IV. THE TREE OF KNOWLEDGE AND THE TREE OF LIFE; OR, THE FALL
“Now the serpent was more subtile than any beast of the field which the Lord God had made. And he said unto the woman, Yea, hath God said, Ye shall not eat of every tree of the garden? And the woman said unto the serpent, We may eat of the fruit of the trees of the garden: but of the fruit of the tree which is in the midst of the garden, God hath said, Ye shall not eat of it, neither shall ye touch it, lest ye die. And the serpent said unto the woman, Ye shall not surely die. For God doth know that in the day ye eat thereof, then your eyes shall be opened, and ye shall be as gods, knowing good and evil. And when the woman saw that the tree was good for food, and that it was pleasant to the eyes, and a tree to be desired to make one wise, she took of the fruit thereof, and did eat, and gave also unto her husband with her; and he did eat.”

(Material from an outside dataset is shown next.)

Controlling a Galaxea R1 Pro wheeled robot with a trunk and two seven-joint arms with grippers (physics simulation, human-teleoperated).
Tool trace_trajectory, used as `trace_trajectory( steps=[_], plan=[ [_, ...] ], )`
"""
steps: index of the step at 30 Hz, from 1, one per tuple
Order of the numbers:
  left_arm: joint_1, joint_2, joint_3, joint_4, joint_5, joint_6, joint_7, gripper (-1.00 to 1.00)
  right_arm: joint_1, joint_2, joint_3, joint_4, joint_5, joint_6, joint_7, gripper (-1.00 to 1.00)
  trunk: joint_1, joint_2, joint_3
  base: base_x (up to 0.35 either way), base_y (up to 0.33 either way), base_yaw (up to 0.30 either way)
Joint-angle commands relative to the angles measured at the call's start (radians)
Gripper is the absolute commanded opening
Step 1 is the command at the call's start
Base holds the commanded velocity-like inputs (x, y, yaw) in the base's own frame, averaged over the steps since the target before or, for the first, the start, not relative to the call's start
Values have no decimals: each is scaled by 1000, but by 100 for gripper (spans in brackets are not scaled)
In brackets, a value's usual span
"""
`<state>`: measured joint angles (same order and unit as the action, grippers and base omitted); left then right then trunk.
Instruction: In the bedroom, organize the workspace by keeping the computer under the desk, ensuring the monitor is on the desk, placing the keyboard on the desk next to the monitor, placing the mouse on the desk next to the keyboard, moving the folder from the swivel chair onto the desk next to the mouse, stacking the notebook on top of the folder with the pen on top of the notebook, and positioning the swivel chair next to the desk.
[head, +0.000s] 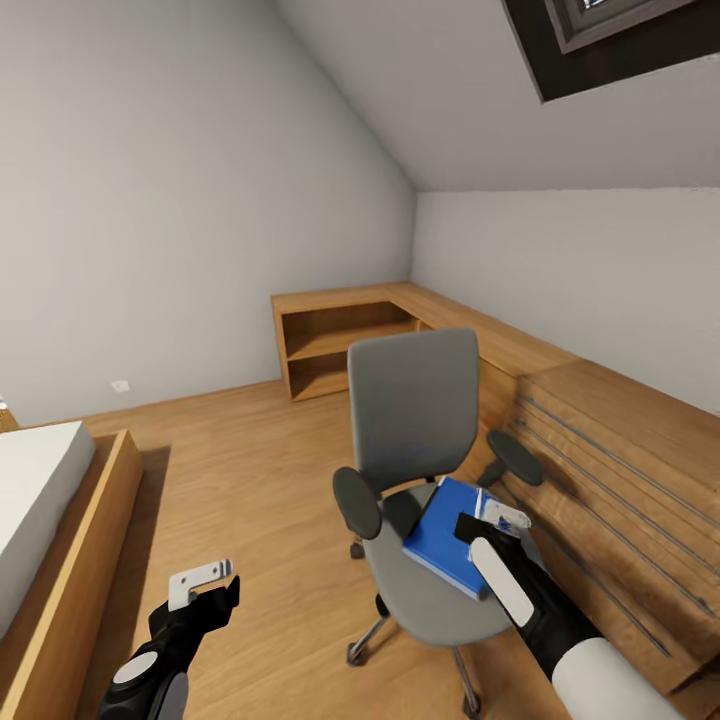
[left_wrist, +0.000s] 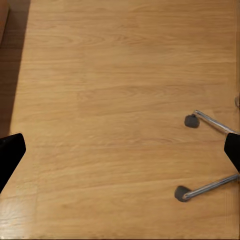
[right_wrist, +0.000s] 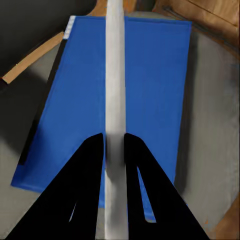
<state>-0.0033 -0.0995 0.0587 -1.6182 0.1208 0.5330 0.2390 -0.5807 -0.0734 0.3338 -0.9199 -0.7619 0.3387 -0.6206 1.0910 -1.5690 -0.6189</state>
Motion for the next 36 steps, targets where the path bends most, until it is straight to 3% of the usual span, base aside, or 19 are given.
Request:
trace_trajectory(
  steps=[1,5,7,12,30,31,36],
  plan=[
    [0,-1,0,-2,10,4,7,100,13,-4,4,-38,-6,4,-27,-100,-4,7,2,-300,-203,0],
    [0,-2,-4,-2,10,4,7,100,106,-14,4,-282,-7,12,-187,-100,-20,35,15,-288,-224,0],
    [-1,-1,-10,-2,10,4,8,100,144,-16,4,-367,-7,13,-226,-100,-27,49,21,-214,-176,0],
    [0,-1,-16,-2,10,4,8,100,186,-19,4,-465,-6,14,-259,-100,-47,84,37,-91,-75,0],
    [0,-2,-26,-2,10,4,8,100,203,-22,5,-526,-5,14,-271,-100,-116,210,93,-8,-6,0],
    [0,-2,-44,-2,8,3,11,100,203,-22,5,-531,-5,14,-275,-100,-119,217,96,0,0,0],
    [0,-2,-48,-2,7,2,11,100,203,-22,4,-535,-5,13,-325,-100,-139,252,112,0,0,0]
  ],
)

Here is a lesson for us all. You and I, and all men brought into the world with us a nature which fell in Adam; and, as it fell before we were born, it is certain enough to fall, again and again, after we are born, in this life; ay, and unless we take care, to fall lower and lower, every day, acting Adam’s sin over again, until we surely die. This is what I mean—What God said to Adam and Eve, He says to every one of us. And what the devil said to Adam and Eve, he will say to every one of us.
First. God says to us, “Of all the trees of the garden thou mayest freely eat: but of the tree of knowledge of good and evil thou shalt not eat, lest thou die.”
Of all the trees of the garden thou mayest freely eat. God grudges you nothing good for you. He has put you into this good and pleasant world, where you will find pleasures enough, and comforts enough, to satisfy you, if you are wise; but there are things which God has forbidden you, not out of any spite or arbitrariness, but because they are bad for you; because they will hurt you if you indulge in them, and sooner or later, kill both body and soul.
Now, many of those wrong things look pleasant enough, and reasonable enough, as the forbidden fruit did. Pleasant to the eyes and good for food—and to be desired to make you wise. As people grow up and go out into life, they are tempted to do many things which their parents forbid, which the Bible forbids, which the law of the land forbids, and they do not understand at first why they are forbidden any more than Adam and Eve understood why they were not to eat of the forbidden fruit.